**WORK ITEM**
What's required is a verbatim printout of all the data.

**GIVEN DATA**
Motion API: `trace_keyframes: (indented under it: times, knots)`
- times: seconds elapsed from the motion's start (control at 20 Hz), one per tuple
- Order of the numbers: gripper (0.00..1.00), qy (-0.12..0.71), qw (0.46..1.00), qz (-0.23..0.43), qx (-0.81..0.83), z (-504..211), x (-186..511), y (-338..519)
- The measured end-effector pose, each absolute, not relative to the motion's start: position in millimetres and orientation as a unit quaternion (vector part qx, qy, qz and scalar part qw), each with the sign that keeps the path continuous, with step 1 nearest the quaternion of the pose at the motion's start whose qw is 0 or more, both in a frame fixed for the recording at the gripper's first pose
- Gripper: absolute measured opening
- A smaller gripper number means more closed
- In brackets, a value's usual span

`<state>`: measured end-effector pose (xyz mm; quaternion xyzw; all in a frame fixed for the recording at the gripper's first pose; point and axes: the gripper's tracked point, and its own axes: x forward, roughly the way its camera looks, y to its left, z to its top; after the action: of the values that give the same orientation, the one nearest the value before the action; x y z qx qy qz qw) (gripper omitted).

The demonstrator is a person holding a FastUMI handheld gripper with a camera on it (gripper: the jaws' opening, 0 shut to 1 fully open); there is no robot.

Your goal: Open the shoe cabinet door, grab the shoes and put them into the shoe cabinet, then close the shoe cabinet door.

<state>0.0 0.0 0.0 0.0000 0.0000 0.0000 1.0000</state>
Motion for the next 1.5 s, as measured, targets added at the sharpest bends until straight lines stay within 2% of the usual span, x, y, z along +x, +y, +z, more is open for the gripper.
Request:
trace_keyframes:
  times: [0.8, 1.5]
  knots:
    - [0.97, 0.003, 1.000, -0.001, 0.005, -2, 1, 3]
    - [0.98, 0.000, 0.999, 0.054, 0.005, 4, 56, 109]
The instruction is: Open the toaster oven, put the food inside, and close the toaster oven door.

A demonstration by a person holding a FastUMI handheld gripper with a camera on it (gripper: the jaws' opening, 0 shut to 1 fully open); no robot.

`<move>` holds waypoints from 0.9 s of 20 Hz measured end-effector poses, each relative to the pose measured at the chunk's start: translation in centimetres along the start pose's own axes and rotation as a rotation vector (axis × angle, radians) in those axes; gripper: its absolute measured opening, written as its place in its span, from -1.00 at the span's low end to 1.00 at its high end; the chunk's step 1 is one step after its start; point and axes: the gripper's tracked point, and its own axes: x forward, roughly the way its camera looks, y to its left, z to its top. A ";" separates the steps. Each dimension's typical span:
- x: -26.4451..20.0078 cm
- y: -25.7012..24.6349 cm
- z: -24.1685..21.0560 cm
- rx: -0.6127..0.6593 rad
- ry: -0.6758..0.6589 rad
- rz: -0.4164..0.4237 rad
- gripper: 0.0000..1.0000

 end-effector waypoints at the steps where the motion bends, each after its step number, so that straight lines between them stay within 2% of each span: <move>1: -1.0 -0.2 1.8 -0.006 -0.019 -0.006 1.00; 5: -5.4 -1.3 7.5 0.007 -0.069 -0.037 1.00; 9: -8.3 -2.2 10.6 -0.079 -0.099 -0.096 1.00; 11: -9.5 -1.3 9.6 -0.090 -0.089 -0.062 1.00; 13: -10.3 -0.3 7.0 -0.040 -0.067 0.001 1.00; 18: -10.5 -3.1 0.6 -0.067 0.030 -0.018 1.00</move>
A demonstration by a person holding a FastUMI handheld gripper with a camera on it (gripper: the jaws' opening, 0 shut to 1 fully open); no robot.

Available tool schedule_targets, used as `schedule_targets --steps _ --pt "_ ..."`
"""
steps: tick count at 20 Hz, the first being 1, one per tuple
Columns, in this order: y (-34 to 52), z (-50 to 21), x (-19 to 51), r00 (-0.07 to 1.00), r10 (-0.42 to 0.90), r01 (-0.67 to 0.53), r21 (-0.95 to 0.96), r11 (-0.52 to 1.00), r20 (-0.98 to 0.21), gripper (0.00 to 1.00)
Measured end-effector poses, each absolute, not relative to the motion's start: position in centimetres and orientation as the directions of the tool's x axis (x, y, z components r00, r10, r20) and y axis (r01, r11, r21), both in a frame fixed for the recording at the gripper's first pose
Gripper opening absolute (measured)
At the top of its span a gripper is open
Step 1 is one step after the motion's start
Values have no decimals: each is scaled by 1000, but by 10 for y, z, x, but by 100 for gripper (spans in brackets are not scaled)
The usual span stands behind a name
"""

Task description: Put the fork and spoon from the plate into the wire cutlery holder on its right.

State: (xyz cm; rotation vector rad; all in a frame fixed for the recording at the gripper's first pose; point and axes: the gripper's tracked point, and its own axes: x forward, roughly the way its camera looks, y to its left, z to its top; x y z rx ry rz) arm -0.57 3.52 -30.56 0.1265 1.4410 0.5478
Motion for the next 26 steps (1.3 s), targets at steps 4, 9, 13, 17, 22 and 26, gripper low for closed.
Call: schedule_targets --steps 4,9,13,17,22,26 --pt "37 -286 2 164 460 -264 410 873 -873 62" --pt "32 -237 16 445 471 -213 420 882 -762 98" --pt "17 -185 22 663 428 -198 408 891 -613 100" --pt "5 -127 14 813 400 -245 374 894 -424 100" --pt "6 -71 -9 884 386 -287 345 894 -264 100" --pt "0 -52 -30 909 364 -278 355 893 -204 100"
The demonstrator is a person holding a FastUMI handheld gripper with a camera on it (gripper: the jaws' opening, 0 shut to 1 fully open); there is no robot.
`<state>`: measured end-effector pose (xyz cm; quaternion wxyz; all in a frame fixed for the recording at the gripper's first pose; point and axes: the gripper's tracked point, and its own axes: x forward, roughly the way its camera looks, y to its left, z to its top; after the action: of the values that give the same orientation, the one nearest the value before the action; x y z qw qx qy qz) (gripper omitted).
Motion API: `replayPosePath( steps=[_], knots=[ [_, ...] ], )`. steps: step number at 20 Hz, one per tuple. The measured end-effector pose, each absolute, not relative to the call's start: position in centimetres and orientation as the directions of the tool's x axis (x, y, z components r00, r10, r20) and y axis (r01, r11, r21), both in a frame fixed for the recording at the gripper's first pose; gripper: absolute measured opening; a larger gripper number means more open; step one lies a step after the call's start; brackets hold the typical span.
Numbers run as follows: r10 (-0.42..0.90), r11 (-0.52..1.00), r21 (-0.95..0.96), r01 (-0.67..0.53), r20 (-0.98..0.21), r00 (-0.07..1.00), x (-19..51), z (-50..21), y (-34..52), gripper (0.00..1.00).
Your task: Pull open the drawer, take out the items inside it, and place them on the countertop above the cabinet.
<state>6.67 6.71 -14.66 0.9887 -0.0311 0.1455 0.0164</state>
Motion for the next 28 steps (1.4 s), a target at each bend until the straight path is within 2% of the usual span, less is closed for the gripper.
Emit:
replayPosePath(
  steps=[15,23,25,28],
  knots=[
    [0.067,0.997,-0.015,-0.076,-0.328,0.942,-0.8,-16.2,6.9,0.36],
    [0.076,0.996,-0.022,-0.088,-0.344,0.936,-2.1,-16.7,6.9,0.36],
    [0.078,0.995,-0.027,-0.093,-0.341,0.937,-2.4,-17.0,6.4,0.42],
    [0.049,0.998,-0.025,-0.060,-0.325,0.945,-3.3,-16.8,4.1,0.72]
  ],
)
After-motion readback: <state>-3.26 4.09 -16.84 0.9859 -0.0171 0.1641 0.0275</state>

**WRITTEN RESPONSE**
Motion API: `trace_keyframes: (indented under it: times, knots)`
- times: seconds elapsed from the motion's start (control at 20 Hz), one per tuple
- Order of the numbers: gripper (0.00..1.00), qy (-0.12..0.71), qw (0.46..1.00), qz (-0.23..0.43), qx (-0.81..0.83), z (-504..211), x (-186..511), y (-338..519)
- The measured end-effector pose, each absolute, not relative to the motion's start: position in millimetres and orientation as a unit quaternion (vector part qx, qy, qz and scalar part qw), each with the sign that keeps the path continuous, with step 1 nearest the quaternion of the pose at the motion's start whose qw is 0 or more, both in a frame fixed for the recording at the gripper's first pose
- Gripper: absolute measured opening
- A smaller gripper number means more closed
- In brackets, a value's usual span

`<state>`: measured end-effector pose (xyz mm; quaternion xyzw; all in a frame fixed for the recording at the gripper's first pose; point and axes: the gripper's tracked point, and its own axes: x forward, roughly the way its camera looks, y to its left, z to its top; after the action: of the values that give the same orientation, the one nearest the value before the action; x y z qx qy qz qw) (gripper omitted).

The demonstrator is a person holding a FastUMI handheld gripper with a camera on it (gripper: the jaws' opening, 0 shut to 1 fully open); there is no robot.

Your goal: Open the shoe cabinet door, grab the shoes and put them into the shoe cabinet, then close the shoe cabinet door.

<state>0.0 0.0 0.0 0.0000 0.0000 0.0000 1.0000</state>
Motion for the next 1.5 s, as measured, targets added at the sharpest bends until straight lines stay within 2% of the usual span, x, y, z along +x, +y, +z, more is open for the gripper.
Request:
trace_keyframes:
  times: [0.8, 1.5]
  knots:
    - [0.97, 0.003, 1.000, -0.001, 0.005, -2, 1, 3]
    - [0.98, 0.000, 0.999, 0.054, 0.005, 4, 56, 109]
The instruction is: Open the toaster oven, put the food inside, and close the toaster oven door.

A demonstration by a person holding a FastUMI handheld gripper with a camera on it (gripper: the jaws' opening, 0 shut to 1 fully open); no robot.

`<move>` holds waypoints from 0.9 s of 20 Hz measured end-effector poses, each relative to the pose measured at the chunk's start: translation in centimetres along the start pose's own axes and rotation as a rotation vector (axis × angle, radians) in those axes; gripper: its absolute measured opening, written as its place in its span, from -1.00 at the span's low end to 1.00 at its high end; the chunk's step 1 is one step after its start; point and axes: the gripper's tracked point, and its own axes: x forward, roughly the way its camera looks, y to its left, z to its top. A ";" separates the steps. Each dimension's typical span:
- x: -26.4451..20.0078 cm
- y: -25.7012..24.6349 cm
- z: -24.1685..21.0560 cm
- rx: -0.6127..0.6593 rad
- ry: -0.6758..0.6589 rad
- rz: -0.4164..0.4237 rad
- gripper: 0.0000..1.0000

 end-effector waypoints at the steps where the motion bends, each after its step number, so that straight lines between them stay within 2% of each span: <move>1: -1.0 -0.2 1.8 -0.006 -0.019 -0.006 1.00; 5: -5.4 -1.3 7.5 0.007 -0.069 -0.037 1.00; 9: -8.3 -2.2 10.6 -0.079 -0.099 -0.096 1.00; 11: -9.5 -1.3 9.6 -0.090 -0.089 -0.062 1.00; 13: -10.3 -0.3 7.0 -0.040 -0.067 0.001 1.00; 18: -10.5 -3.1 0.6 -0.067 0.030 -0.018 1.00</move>
A demonstration by a person holding a FastUMI handheld gripper with a camera on it (gripper: the jaws' opening, 0 shut to 1 fully open); no robot.

Available tool schedule_targets, used as `schedule_targets --steps _ --pt "_ ..."`
"""
steps: tick count at 20 Hz, the first being 1, one per tuple
Columns, in this order: y (-34 to 52), z (-50 to 21), x (-19 to 51), r00 (-0.07 to 1.00), r10 (-0.42 to 0.90), r01 (-0.67 to 0.53), r21 (-0.95 to 0.96), r11 (-0.52 to 1.00), r20 (-0.98 to 0.21), gripper (0.00 to 1.00)
Measured end-effector poses, each absolute, not relative to the motion's start: position in centimetres and orientation as the directions of the tool's x axis (x, y, z components r00, r10, r20) and y axis (r01, r11, r21), both in a frame fixed for the recording at the gripper's first pose
Gripper opening absolute (measured)
At the top of its span a gripper is open
Step 1 is one step after the motion's start
Values have no decimals: each is scaled by 1000, but by 10 for y, z, x, but by 100 for gripper (spans in brackets are not scaled)
The usual span stands behind a name
"""

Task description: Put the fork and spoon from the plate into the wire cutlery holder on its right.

State: (xyz cm; rotation vector rad; all in a frame fixed for the recording at the gripper's first pose; point and axes: the gripper's tracked point, and its own axes: x forward, roughly the way its camera looks, y to its left, z to its top; x y z rx ry rz) arm -0.57 3.52 -30.56 0.1265 1.4410 0.5478
Motion for the next 26 steps (1.3 s), targets at steps 4, 9, 13, 17, 22 and 26, gripper low for closed.
Call: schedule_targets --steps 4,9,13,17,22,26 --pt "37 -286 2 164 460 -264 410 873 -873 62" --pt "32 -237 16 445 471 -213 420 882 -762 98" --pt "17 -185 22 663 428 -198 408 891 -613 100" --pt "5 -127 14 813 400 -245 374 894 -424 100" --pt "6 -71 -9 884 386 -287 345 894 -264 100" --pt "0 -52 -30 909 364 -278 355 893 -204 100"
The demonstrator is a person holding a FastUMI handheld gripper with a camera on it (gripper: the jaws' opening, 0 shut to 1 fully open); there is no robot.
`<state>`: measured end-effector pose (xyz cm; quaternion wxyz; all in a frame fixed for the recording at the gripper's first pose; point and axes: the gripper's tracked point, and its own axes: x forward, roughly the way its camera looks, y to its left, z to its top; after the action: of the values that give the same orientation, the one nearest the value before the action; x y z qw qx qy qz) (gripper omitted).
Motion API: `replayPosePath( steps=[_], knots=[ [_, ...] ], )`. steps: step number at 20 Hz, one per tuple. The measured end-effector pose, each absolute, not relative to the call's start: position in centimetres and orientation as the directions of the tool's x axis (x, y, z components r00, r10, r20) and y axis (r01, r11, r21), both in a frame fixed for the recording at the gripper's first pose; gripper: absolute measured opening; a larger gripper number means more open; step one lies a step after the call's start; brackets hold the typical span.
Numbers run as follows: r10 (-0.42..0.90), r11 (-0.52..1.00), r21 (-0.95..0.96), r01 (-0.67..0.53), r20 (-0.98..0.21), r00 (-0.07..1.00), x (-19..51), z (-50..21), y (-34..52), gripper (0.00..1.00).
Your task: Pull open the drawer, take out the items inside it, and place them on the countertop above the cabinet.
<state>6.67 6.71 -14.66 0.9887 -0.0311 0.1455 0.0164</state>
Motion for the next 28 steps (1.4 s), a target at each bend until the straight path is within 2% of the usual span, less is closed for the gripper.
Emit:
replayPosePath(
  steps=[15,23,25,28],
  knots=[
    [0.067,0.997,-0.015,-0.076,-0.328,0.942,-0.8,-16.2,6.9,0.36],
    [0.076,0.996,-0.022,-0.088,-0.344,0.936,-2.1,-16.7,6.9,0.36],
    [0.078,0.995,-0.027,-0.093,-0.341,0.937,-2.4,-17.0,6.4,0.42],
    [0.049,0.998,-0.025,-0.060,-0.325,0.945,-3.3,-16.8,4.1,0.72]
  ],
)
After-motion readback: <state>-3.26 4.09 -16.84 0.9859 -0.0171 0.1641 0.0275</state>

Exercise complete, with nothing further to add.